[Data provided Boundary: Start]

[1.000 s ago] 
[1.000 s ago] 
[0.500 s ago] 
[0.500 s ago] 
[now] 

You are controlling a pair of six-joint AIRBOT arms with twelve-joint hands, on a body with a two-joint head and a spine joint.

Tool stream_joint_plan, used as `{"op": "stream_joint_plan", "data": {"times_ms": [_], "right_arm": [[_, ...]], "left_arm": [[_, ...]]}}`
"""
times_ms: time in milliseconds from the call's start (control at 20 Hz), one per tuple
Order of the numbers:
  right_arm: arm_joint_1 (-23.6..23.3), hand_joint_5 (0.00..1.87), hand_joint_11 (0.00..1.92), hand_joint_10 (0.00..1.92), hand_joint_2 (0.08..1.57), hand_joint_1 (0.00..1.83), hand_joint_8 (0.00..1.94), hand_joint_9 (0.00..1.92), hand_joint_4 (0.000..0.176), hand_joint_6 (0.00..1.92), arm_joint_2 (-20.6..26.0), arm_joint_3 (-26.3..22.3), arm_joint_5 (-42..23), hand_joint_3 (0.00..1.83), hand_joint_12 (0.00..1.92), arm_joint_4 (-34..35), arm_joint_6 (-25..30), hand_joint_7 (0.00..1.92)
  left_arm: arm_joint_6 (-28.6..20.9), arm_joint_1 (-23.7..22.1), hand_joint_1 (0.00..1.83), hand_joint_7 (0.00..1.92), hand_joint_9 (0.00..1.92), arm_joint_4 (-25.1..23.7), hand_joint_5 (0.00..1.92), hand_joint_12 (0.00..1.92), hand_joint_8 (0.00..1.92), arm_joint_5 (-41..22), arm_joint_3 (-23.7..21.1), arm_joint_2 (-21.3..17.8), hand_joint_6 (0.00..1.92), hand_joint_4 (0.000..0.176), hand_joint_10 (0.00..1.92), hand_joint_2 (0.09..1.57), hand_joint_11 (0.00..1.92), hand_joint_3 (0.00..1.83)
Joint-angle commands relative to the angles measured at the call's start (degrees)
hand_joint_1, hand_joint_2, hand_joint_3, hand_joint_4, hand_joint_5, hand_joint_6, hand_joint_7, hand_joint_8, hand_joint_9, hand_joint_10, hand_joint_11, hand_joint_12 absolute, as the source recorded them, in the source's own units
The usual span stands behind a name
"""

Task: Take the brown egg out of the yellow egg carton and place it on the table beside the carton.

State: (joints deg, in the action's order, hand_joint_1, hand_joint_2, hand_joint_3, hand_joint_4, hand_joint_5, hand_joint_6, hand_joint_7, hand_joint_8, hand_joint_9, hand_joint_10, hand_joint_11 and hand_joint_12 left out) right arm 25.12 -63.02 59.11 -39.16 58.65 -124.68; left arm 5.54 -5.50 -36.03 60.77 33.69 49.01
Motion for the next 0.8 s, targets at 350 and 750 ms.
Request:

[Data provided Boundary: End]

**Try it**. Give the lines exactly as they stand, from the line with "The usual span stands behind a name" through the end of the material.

**Result for this exercise**.
The usual span stands behind a name
"""

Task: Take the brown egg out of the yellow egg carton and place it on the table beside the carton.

State: (joints deg, in the action's order, hand_joint_1, hand_joint_2, hand_joint_3, hand_joint_4, hand_joint_5, hand_joint_6, hand_joint_7, hand_joint_8, hand_joint_9, hand_joint_10, hand_joint_11 and hand_joint_12 left out) right arm 25.12 -63.02 59.11 -39.16 58.65 -124.68; left arm 5.54 -5.50 -36.03 60.77 33.69 49.01
Motion for the next 0.8 s, targets at 350 and 750 ms.
Request:

The required output is complete.